*Activity:* Among the lines of the records, find all that carry the word "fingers" and copy them.

*Task inputs:*
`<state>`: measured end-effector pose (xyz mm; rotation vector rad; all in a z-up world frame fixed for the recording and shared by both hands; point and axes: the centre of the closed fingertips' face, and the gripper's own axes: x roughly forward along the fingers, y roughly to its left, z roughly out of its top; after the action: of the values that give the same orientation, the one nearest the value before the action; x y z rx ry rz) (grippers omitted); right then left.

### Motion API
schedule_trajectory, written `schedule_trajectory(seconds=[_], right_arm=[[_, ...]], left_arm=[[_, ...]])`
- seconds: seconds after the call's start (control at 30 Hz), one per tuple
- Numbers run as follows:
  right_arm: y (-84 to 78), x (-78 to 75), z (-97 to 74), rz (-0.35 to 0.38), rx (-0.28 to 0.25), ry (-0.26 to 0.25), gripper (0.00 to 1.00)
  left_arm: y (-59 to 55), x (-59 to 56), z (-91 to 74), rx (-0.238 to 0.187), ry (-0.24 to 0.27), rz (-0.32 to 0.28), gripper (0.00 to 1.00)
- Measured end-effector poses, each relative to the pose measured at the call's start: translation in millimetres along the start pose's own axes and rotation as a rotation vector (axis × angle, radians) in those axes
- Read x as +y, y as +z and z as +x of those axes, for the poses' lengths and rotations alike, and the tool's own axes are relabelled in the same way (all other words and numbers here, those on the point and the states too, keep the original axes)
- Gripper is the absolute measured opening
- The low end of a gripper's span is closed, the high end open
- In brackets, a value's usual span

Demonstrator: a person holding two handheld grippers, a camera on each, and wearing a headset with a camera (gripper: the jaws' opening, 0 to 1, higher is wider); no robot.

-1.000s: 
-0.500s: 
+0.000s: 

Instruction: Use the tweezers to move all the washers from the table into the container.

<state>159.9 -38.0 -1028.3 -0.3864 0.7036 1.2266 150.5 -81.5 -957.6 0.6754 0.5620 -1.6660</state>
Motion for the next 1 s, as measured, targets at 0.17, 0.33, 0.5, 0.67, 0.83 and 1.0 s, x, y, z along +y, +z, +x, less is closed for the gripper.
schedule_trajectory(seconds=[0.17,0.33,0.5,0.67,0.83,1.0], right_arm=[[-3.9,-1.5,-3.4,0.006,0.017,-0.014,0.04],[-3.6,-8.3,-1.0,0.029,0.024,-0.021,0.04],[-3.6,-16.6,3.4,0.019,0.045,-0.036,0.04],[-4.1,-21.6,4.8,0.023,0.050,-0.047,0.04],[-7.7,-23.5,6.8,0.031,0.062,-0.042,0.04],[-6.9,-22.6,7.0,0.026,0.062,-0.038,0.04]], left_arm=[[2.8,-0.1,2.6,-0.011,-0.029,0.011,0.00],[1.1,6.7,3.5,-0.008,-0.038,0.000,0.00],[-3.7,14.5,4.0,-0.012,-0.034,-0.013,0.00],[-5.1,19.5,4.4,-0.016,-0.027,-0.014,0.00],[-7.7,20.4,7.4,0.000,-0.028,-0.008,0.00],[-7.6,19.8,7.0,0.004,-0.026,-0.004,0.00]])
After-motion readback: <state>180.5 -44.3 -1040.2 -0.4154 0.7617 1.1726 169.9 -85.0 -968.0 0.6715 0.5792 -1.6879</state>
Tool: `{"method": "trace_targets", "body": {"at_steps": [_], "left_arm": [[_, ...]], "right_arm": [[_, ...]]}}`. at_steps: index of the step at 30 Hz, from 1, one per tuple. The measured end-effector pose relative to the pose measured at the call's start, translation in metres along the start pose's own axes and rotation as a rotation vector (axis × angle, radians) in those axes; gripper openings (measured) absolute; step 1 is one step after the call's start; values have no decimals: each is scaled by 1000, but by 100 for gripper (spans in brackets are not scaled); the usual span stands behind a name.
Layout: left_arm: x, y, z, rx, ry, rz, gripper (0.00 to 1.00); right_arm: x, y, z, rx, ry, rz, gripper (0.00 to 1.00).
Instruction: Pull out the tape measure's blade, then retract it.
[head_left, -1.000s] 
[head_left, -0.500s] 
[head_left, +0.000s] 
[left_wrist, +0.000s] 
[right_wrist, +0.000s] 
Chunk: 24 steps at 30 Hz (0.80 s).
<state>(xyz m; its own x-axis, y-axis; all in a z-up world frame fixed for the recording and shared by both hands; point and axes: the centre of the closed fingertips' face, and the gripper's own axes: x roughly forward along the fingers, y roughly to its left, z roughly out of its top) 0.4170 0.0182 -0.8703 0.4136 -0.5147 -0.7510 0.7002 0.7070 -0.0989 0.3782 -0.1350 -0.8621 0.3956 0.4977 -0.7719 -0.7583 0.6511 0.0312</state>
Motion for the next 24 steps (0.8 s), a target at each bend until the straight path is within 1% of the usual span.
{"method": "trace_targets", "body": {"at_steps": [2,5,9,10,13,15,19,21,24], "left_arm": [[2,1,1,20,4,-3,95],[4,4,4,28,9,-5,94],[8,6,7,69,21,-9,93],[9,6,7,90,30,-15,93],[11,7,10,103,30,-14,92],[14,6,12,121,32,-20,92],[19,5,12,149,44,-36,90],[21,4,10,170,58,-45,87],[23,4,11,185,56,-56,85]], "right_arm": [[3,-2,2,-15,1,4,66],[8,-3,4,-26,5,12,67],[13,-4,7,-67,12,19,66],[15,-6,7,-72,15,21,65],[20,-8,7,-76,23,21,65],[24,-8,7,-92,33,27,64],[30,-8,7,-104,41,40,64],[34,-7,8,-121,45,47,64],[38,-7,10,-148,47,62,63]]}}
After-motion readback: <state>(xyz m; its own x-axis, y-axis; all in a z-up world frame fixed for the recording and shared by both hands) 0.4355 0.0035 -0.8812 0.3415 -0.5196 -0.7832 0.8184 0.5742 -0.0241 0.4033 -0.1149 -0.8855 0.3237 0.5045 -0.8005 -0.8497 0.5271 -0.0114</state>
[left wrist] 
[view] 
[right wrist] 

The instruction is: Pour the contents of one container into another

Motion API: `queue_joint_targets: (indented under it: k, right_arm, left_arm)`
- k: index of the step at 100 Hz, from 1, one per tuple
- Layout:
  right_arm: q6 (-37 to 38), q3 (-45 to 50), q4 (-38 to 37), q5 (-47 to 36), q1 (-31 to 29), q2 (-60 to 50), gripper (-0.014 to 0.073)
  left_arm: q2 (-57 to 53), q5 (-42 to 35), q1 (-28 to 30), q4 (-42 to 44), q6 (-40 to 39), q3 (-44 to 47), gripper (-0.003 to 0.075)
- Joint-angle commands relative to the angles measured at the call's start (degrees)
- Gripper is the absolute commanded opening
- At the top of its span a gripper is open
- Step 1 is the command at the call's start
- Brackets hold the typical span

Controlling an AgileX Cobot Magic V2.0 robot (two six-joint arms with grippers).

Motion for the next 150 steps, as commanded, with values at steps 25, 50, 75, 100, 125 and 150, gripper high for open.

*Your response:*
`<state>`: measured end-effector pose (xyz mm; rotation vector rad; all in a z-up world frame fixed for the recording and shared by both hands; point and axes: the centre of the closed fingertips' face, and the gripper's own axes: x roughly forward along the fingers, y roughly to its left, z roughly out of its top; after the action: of the values that give the same orientation, the one nearest the value before the action; x y z rx ry rz) (grippers omitted); right then left.
<state>(xyz m; its own x-axis, y-axis; all in a z-up world frame fixed for the recording and shared by both hands; point and axes: the centre of the closed fingertips' face, and the gripper's own axes: x roughly forward along the fingers, y roughly to its left, z roughly out of its top) 0.4170 0.0182 -0.8703 0.4136 -0.5147 -0.7510 0.7002 0.7070 -0.0989 0.3782 -0.1350 -0.8621 0.3956 0.4977 -0.7719 -0.7583 0.6511 0.0312</state>

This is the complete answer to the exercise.